* _Task brief_
Word for word, write out all of the entries that follow.

***** Source material

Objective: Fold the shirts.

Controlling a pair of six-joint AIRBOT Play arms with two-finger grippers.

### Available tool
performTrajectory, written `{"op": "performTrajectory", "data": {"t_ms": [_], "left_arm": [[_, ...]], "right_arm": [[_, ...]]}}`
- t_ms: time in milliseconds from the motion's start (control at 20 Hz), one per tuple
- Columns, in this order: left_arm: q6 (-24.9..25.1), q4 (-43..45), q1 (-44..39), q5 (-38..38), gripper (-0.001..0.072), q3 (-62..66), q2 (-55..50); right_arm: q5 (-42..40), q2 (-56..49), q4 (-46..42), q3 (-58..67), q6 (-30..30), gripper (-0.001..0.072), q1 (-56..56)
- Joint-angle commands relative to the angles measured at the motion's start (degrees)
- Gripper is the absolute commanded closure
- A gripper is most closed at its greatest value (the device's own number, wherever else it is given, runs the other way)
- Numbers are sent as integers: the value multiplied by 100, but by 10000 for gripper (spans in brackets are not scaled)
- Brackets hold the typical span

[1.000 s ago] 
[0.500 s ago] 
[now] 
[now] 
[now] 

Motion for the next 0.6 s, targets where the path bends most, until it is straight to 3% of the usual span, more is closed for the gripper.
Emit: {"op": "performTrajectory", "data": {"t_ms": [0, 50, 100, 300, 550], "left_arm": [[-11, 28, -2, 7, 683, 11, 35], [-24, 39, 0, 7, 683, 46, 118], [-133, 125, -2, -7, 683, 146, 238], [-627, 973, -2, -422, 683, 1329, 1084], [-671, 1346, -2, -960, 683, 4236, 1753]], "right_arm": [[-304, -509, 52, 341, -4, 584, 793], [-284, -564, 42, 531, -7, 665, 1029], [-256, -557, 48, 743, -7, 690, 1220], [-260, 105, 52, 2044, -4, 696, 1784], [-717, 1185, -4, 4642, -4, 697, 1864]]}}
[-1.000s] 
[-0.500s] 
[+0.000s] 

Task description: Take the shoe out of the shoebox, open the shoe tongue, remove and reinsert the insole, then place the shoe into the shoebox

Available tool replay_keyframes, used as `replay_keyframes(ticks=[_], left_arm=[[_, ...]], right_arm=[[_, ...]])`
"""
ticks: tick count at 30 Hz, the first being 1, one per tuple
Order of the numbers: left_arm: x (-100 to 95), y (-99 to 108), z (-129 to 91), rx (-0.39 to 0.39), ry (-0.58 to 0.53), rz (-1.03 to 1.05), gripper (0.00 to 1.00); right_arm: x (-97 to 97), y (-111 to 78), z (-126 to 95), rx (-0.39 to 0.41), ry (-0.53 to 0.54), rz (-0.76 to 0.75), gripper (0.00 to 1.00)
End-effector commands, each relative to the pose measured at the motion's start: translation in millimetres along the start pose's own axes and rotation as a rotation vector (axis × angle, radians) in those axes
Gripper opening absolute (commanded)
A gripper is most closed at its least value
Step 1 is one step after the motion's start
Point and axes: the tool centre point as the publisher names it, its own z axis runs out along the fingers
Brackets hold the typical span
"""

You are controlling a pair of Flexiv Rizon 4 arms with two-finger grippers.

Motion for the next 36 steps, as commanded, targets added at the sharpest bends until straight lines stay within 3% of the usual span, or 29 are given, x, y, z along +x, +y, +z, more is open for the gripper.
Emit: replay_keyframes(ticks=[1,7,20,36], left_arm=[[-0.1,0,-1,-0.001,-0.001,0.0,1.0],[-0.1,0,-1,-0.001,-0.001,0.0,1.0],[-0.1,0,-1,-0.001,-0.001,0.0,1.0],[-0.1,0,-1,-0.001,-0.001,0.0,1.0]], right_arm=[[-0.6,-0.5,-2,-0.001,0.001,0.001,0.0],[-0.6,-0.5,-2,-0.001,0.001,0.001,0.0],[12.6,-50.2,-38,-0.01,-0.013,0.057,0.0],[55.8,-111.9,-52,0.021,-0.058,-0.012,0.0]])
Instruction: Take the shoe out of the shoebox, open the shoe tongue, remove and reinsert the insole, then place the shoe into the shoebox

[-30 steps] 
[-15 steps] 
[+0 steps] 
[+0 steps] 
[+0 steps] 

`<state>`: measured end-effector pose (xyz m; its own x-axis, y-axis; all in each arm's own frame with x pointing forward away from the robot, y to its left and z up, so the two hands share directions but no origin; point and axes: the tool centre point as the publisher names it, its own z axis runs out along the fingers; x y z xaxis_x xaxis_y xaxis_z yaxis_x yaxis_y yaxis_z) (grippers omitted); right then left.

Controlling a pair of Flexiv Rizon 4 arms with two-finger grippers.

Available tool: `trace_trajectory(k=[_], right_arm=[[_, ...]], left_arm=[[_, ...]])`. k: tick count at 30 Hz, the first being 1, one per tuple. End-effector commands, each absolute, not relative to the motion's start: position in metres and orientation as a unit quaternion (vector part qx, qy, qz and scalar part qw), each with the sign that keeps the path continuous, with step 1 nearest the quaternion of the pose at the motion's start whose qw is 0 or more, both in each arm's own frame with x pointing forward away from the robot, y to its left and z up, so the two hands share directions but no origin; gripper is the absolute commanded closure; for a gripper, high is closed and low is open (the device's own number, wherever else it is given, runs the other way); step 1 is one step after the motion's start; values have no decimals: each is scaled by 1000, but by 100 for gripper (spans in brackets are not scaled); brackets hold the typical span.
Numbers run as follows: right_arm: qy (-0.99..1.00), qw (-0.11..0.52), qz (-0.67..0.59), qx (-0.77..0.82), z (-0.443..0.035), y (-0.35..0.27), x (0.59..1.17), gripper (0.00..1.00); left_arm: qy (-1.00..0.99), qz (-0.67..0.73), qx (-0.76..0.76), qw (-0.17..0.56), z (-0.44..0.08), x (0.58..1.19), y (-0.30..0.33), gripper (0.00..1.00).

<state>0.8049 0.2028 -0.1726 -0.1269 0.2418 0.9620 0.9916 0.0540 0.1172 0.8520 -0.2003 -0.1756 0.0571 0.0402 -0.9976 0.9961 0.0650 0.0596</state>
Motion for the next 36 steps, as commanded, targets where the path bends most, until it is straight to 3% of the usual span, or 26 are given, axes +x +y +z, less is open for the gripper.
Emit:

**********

* _Reply to the exercise_
Objective: Fold the shirts.

Controlling a pair of six-joint AIRBOT Play arms with two-finger grippers.

### Available tool
performTrajectory, written `{"op": "performTrajectory", "data": {"t_ms": [_], "left_arm": [[_, ...]], "right_arm": [[_, ...]]}}`
- t_ms: time in milliseconds from the motion's start (control at 20 Hz), one per tuple
- Columns, in this order: left_arm: q6 (-24.9..25.1), q4 (-43..45), q1 (-44..39), q5 (-38..38), gripper (-0.001..0.072), q3 (-62..66), q2 (-55..50); right_arm: q5 (-42..40), q2 (-56..49), q4 (-46..42), q3 (-58..67), q6 (-30..30), gripper (-0.001..0.072), q1 (-56..56)
- Joint-angle commands relative to the angles measured at the motion's start (degrees)
- Gripper is the absolute commanded closure
- A gripper is most closed at its greatest value (the device's own number, wherever else it is given, runs the other way)
- Numbers are sent as integers: the value multiplied by 100, but by 10000 for gripper (spans in brackets are not scaled)
- Brackets hold the typical span

[1.000 s ago] 
[0.500 s ago] 
[now] 
[now] 
[now] 

Motion for the next 0.6 s, targets where the path bends most, until it is straight to 3% of the usual span, more is closed for the gripper.
Emit: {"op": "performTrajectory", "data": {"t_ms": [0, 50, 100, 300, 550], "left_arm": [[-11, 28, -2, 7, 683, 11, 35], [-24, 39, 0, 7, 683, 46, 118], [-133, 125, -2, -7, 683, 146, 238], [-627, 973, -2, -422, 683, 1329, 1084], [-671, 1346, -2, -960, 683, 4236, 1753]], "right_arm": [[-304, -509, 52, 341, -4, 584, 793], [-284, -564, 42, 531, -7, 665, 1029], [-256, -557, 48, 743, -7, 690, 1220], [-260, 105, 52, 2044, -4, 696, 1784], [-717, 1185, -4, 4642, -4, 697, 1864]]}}
[-1.000s] 
[-0.500s] 
[+0.000s] 

Task description: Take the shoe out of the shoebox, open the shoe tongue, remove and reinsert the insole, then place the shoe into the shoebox

Available tool replay_keyframes, used as `replay_keyframes(ticks=[_], left_arm=[[_, ...]], right_arm=[[_, ...]])`
"""
ticks: tick count at 30 Hz, the first being 1, one per tuple
Order of the numbers: left_arm: x (-100 to 95), y (-99 to 108), z (-129 to 91), rx (-0.39 to 0.39), ry (-0.58 to 0.53), rz (-1.03 to 1.05), gripper (0.00 to 1.00); right_arm: x (-97 to 97), y (-111 to 78), z (-126 to 95), rx (-0.39 to 0.41), ry (-0.53 to 0.54), rz (-0.76 to 0.75), gripper (0.00 to 1.00)
End-effector commands, each relative to the pose measured at the motion's start: translation in millimetres along the start pose's own axes and rotation as a rotation vector (axis × angle, radians) in those axes
Gripper opening absolute (commanded)
A gripper is most closed at its least value
Step 1 is one step after the motion's start
Point and axes: the tool centre point as the publisher names it, its own z axis runs out along the fingers
Brackets hold the typical span
"""

You are controlling a pair of Flexiv Rizon 4 arms with two-finger grippers.

Motion for the next 36 steps, as commanded, targets added at the sharpest bends until straight lines stay within 3% of the usual span, or 29 are given, x, y, z along +x, +y, +z, more is open for the gripper.
Emit: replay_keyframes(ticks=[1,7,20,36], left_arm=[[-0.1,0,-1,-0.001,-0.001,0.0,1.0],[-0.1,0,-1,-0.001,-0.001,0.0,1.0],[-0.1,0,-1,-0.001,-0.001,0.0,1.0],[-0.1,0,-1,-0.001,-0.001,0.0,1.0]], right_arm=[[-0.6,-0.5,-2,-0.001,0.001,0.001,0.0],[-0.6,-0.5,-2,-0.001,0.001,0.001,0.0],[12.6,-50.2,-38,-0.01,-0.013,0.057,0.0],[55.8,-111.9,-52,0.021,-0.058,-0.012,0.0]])
Instruction: Take the shoe out of the shoebox, open the shoe tongue, remove and reinsert the insole, then place the shoe into the shoebox

[-30 steps] 
[-15 steps] 
[+0 steps] 
[+0 steps] 
[+0 steps] 

`<state>`: measured end-effector pose (xyz m; its own x-axis, y-axis; all in each arm's own frame with x pointing forward away from the robot, y to its left and z up, so the two hands share directions but no origin; point and axes: the tool centre point as the publisher names it, its own z axis runs out along the fingers; x y z xaxis_x xaxis_y xaxis_z yaxis_x yaxis_y yaxis_z) (grippers omitted); right then left.

Controlling a pair of Flexiv Rizon 4 arms with two-finger grippers.

Available tool: `trace_trajectory(k=[_], right_arm=[[_, ...]], left_arm=[[_, ...]])`. k: tick count at 30 Hz, the first being 1, one per tuple. End-effector commands, each absolute, not relative to the motion's start: position in metres and orientation as a unit quaternion (vector part qx, qy, qz and scalar part qw), each with the sign that keeps the path continuous, with step 1 nearest the quaternion of the pose at the motion's start whose qw is 0 or more, both in each arm's own frame with x pointing forward away from the robot, y to its left and z up, so the two hands share directions but no origin; gripper is the absolute commanded closure; for a gripper, high is closed and low is open (the device's own number, wherever else it is given, runs the other way); step 1 is one step after the motion's start; values have no decimals: each is scaled by 1000, but by 100 for gripper (spans in brackets are not scaled); brackets hold the typical span.
Numbers run as follows: right_arm: qy (-0.99..1.00), qw (-0.11..0.52), qz (-0.67..0.59), qx (-0.77..0.82), z (-0.443..0.035), y (-0.35..0.27), x (0.59..1.17), gripper (0.00..1.00); left_arm: qy (-1.00..0.99), qz (-0.67..0.73), qx (-0.76..0.76), qw (-0.17..0.56), z (-0.44..0.08), x (0.58..1.19), y (-0.30..0.33), gripper (0.00..1.00).

<state>0.8049 0.2028 -0.1726 -0.1269 0.2418 0.9620 0.9916 0.0540 0.1172 0.8520 -0.2003 -0.1756 0.0571 0.0402 -0.9976 0.9961 0.0650 0.0596</state>
Motion for the next 36 steps, as commanded, targets where the path bends most, until it is straight to 3% of the usual span, or 26 are given, axes +x +y +z, less is open for the gripper.
Emit:

Nothing more belongs to the answer.